The witnesses are mostly gone now. Howard Carter died in 1939; Lady Evelyn Herbert, who entered the tomb at her father’s side, lived until 1980. The last living people who could speak to that November in 1922 went with the close of the twentieth century. What survives is the story they shaped together with Marie Corelli, with Conan Doyle, with the Reuters wire and the New York World, with each subsequent generation that needed the curse for something. The folklorist’s last task is to keep that record honest: the ninety-four-year-old’s present tense applied here to the legend itself, which speaks, even now, in the present tense, about a man who died in April 1923.
Reading the Curse as Folklore
Three frames hold this story together. The medical frame, in which Carnarvon died of an infected mosquito bite and Carter team mortality matched the period baseline. The textual frame, in which ancient Egyptian tomb-curses are rare and the Tutankhamun tomb in particular bore none. The cultural-historical frame, in which a tabloid sentence by a Victorian novelist and an endorsement by the creator of Sherlock Holmes seeded a legend that has run for a hundred and three years. Each frame is worth taking on its own terms, and each is worth taking together.

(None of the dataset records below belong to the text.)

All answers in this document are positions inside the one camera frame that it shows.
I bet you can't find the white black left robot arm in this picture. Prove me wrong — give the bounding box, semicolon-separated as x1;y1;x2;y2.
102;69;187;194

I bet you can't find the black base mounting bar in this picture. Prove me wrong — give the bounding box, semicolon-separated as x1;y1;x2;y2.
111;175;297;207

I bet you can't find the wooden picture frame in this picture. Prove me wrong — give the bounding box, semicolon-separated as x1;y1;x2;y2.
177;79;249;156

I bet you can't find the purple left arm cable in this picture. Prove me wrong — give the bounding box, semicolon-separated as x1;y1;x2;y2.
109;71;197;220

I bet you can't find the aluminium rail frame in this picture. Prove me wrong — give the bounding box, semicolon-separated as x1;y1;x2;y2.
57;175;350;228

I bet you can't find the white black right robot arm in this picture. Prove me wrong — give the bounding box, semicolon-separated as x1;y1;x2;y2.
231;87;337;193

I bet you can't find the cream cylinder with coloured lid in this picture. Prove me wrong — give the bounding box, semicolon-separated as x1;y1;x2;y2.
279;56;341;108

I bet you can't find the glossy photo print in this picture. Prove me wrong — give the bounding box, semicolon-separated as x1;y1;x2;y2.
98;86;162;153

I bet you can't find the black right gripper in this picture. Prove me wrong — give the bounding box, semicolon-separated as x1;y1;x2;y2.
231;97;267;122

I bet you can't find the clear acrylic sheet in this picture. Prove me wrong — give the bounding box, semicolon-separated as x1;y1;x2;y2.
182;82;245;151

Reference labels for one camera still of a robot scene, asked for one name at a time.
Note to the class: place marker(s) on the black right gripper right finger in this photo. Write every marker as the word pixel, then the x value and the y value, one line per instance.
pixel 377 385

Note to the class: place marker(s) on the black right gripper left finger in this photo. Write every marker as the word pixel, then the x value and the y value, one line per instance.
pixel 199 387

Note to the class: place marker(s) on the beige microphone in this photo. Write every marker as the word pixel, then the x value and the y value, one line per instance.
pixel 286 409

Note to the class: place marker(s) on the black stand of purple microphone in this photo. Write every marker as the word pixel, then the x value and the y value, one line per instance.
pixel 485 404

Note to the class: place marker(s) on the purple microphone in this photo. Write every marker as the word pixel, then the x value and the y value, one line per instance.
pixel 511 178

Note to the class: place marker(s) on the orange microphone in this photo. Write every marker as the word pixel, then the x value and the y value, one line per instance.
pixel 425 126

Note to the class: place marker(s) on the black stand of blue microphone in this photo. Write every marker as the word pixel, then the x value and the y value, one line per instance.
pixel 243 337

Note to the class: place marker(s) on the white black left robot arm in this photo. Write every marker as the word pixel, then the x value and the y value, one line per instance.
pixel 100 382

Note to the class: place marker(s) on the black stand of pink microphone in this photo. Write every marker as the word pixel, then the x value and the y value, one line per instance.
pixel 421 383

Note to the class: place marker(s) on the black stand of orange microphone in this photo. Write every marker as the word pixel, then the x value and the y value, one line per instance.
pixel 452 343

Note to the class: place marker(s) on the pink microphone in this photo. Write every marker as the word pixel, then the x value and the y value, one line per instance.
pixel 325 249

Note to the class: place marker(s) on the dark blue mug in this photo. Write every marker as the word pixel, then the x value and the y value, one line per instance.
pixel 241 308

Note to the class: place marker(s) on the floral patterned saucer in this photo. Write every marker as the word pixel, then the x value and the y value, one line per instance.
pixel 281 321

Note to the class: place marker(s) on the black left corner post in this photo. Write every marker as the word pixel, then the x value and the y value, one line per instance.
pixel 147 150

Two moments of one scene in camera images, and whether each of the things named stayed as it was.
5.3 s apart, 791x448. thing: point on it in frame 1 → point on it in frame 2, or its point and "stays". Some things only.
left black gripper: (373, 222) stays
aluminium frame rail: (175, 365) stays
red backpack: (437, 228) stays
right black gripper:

Carter himself, asked about the curse in lectures across America in the late 1920s, dismissed it consistently. He called it “tommy rot.” He noted that he had personally entered the tomb hundreds of times and had outlived most of the people the press kept attaching to its supposed power. The folklorist records his answer alongside Corelli’s and Conan Doyle’s. All three are part of the testimony. None of them speaks for the others. The curse, in the end, is a story humans tell about a king who has been dead for thirty-two centuries, and what we tell about him says more about us than about him.